Problem to work on =
Your response should contain every line from the data below that holds the string "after".

Data block =

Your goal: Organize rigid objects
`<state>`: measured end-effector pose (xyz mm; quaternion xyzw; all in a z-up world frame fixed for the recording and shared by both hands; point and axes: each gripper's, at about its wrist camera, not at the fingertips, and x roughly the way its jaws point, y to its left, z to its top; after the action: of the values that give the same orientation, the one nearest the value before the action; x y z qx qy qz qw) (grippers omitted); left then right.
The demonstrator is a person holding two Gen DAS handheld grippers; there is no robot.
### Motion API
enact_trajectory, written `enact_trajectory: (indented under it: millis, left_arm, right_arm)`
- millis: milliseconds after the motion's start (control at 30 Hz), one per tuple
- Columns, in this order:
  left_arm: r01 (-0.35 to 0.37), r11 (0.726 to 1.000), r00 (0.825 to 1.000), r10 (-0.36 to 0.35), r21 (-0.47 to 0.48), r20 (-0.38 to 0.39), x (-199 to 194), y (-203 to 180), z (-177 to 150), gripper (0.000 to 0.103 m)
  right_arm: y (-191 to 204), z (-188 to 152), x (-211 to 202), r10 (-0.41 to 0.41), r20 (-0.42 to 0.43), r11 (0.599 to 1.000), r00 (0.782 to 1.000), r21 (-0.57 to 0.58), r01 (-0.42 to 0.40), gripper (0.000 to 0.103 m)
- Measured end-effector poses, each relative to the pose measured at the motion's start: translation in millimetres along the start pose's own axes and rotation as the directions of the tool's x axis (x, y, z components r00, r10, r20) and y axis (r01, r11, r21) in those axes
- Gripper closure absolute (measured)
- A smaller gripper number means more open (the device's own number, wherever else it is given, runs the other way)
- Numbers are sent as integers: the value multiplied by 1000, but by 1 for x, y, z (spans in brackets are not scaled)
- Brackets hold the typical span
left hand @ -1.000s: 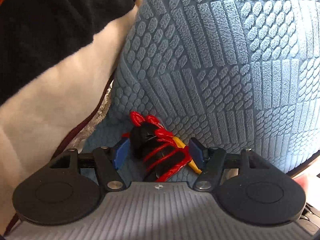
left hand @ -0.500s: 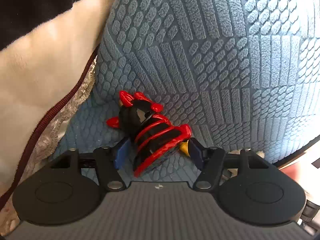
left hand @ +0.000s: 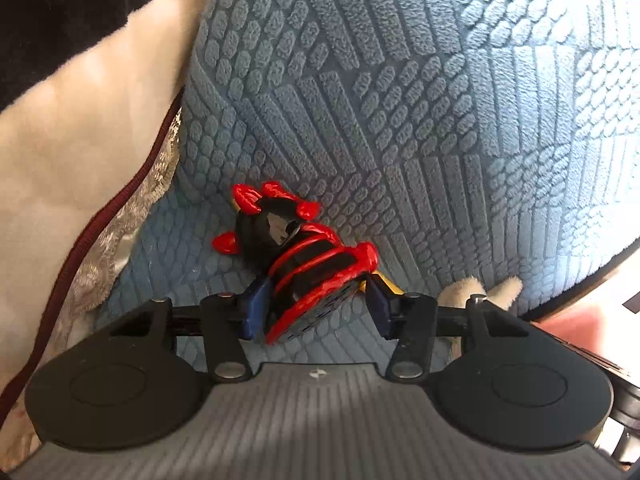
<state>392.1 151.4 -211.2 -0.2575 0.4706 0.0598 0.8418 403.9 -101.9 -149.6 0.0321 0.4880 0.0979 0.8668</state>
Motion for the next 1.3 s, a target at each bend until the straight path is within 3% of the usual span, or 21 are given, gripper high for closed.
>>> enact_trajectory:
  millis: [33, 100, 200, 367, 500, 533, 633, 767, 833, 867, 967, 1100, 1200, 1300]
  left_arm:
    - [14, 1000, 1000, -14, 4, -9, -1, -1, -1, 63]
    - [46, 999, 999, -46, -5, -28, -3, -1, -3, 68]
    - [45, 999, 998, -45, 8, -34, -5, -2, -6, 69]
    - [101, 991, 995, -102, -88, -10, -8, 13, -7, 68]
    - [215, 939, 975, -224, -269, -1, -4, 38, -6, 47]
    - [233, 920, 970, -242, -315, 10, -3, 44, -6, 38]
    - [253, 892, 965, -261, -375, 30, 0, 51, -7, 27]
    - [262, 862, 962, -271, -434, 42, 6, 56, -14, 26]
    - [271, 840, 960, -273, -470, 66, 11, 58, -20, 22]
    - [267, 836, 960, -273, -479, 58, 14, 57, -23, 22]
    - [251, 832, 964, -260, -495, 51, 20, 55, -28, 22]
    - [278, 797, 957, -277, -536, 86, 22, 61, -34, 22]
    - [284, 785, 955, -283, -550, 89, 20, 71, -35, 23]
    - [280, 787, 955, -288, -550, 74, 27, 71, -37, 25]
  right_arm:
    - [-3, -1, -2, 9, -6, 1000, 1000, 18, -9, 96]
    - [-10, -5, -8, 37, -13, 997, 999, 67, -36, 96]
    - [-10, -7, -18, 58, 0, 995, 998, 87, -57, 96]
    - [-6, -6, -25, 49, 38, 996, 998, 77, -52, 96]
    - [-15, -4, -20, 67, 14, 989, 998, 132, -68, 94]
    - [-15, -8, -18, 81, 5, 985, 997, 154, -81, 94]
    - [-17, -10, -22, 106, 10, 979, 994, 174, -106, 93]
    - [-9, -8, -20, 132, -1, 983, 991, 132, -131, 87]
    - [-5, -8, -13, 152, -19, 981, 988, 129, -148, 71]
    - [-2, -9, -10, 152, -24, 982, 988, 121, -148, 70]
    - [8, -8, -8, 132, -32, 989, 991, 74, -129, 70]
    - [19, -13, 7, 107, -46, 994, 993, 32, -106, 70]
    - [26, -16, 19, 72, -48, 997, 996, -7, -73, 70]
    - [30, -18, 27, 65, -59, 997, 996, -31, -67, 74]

Task output =
`<state>`: measured end-effector pose (xyz mm; quaternion xyzw; all in a z-up world frame fixed for the recording and shared by both hands; point and axes: each gripper's, at about its wrist camera, not at the fingertips, and x roughly the way its jaws point, y to its left, z to its top; after the action: of the values that give the same orientation, the one nearest the value before the action; x y z qx qy qz qw) (grippers omitted); left then right.
- millis: milliseconds after the motion's start (control at 30 Hz), one per tuple

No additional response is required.